▶ **Task statement**
Using the material below, repeat exactly the lines from the one with "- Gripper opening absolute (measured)" through the one with "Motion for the", ends included, without any images.

▶ **Supplied data**
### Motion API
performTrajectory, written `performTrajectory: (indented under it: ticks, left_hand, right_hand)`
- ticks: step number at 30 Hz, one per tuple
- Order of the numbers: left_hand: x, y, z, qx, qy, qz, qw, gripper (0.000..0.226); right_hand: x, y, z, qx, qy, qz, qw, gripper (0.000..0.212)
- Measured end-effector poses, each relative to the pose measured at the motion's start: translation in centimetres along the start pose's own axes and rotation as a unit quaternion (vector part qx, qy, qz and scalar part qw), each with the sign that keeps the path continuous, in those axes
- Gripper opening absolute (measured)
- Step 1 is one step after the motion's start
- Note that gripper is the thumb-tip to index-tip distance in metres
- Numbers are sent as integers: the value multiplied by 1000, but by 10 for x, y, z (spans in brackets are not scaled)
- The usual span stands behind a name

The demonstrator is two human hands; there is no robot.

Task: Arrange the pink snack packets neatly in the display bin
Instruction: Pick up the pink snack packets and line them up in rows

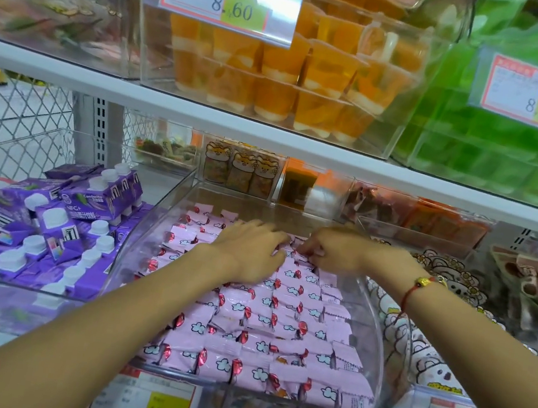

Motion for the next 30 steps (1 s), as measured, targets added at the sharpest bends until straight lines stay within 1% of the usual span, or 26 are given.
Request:
performTrajectory:
  ticks: [2, 3, 4, 6, 7, 8, 13, 16, 20, 22, 23, 25, 27, 29, 30]
  left_hand:
    - [0, 0, -1, 1, -11, -6, 1000, 40]
    - [0, 0, -1, 11, -15, -11, 1000, 40]
    - [1, -1, -2, 24, -16, -15, 999, 40]
    - [3, -2, -3, 42, -14, -22, 999, 41]
    - [3, -3, -2, 46, -13, -23, 999, 41]
    - [3, -3, -2, 49, -13, -20, 999, 42]
    - [2, -4, -2, 47, -11, -8, 999, 42]
    - [1, -3, -3, 35, -15, -6, 999, 42]
    - [0, -3, -4, 38, -5, -9, 999, 45]
    - [0, -3, -4, 40, -8, -7, 999, 46]
    - [0, -2, -4, 41, -11, -5, 999, 46]
    - [1, -2, -3, 45, -18, 0, 999, 45]
    - [3, -2, -1, 52, -15, 6, 999, 45]
    - [4, -4, 1, 62, -9, 10, 998, 46]
    - [4, -4, 0, 67, -7, 7, 998, 46]
  right_hand:
    - [-4, 2, 0, 3, -1, 10, 1000, 36]
    - [-8, 4, 1, -21, -9, 35, 999, 32]
    - [-14, 7, 1, -59, -29, 84, 994, 29]
    - [-23, 13, 1, -151, -87, 174, 969, 24]
    - [-25, 14, 2, -182, -118, 175, 960, 20]
    - [-24, 15, 4, -188, -141, 148, 961, 18]
    - [-6, 8, 20, -93, -157, 56, 982, 23]
    - [-2, 5, 28, -61, -152, 18, 986, 26]
    - [-7, 8, 31, -86, -153, 37, 984, 15]
    - [-12, 9, 29, -108, -146, 74, 981, 5]
    - [-14, 9, 28, -119, -141, 107, 977, 7]
    - [-17, 8, 26, -149, -125, 190, 962, 11]
    - [-18, 10, 23, -190, -116, 255, 941, 6]
    - [-20, 14, 20, -239, -137, 306, 911, 7]
    - [-20, 15, 17, -271, -157, 329, 891, 9]
Point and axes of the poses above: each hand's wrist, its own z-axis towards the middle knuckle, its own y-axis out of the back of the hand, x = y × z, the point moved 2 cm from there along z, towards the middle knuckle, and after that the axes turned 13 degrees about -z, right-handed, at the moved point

▶ **Solution to this exercise**
- Gripper opening absolute (measured)
- Step 1 is one step after the motion's start
- Note that gripper is the thumb-tip to index-tip distance in metres
- Numbers are sent as integers: the value multiplied by 1000, but by 10 for x, y, z (spans in brackets are not scaled)
- The usual span stands behind a name

The demonstrator is two human hands; there is no robot.

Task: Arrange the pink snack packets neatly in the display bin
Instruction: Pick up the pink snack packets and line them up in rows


Motion for the next 30 steps (1 s), as measured, targets added at the sharpest bends until straight lines stay within 1% of the usual span, or 26 are given.

Nothing else is part of this exercise.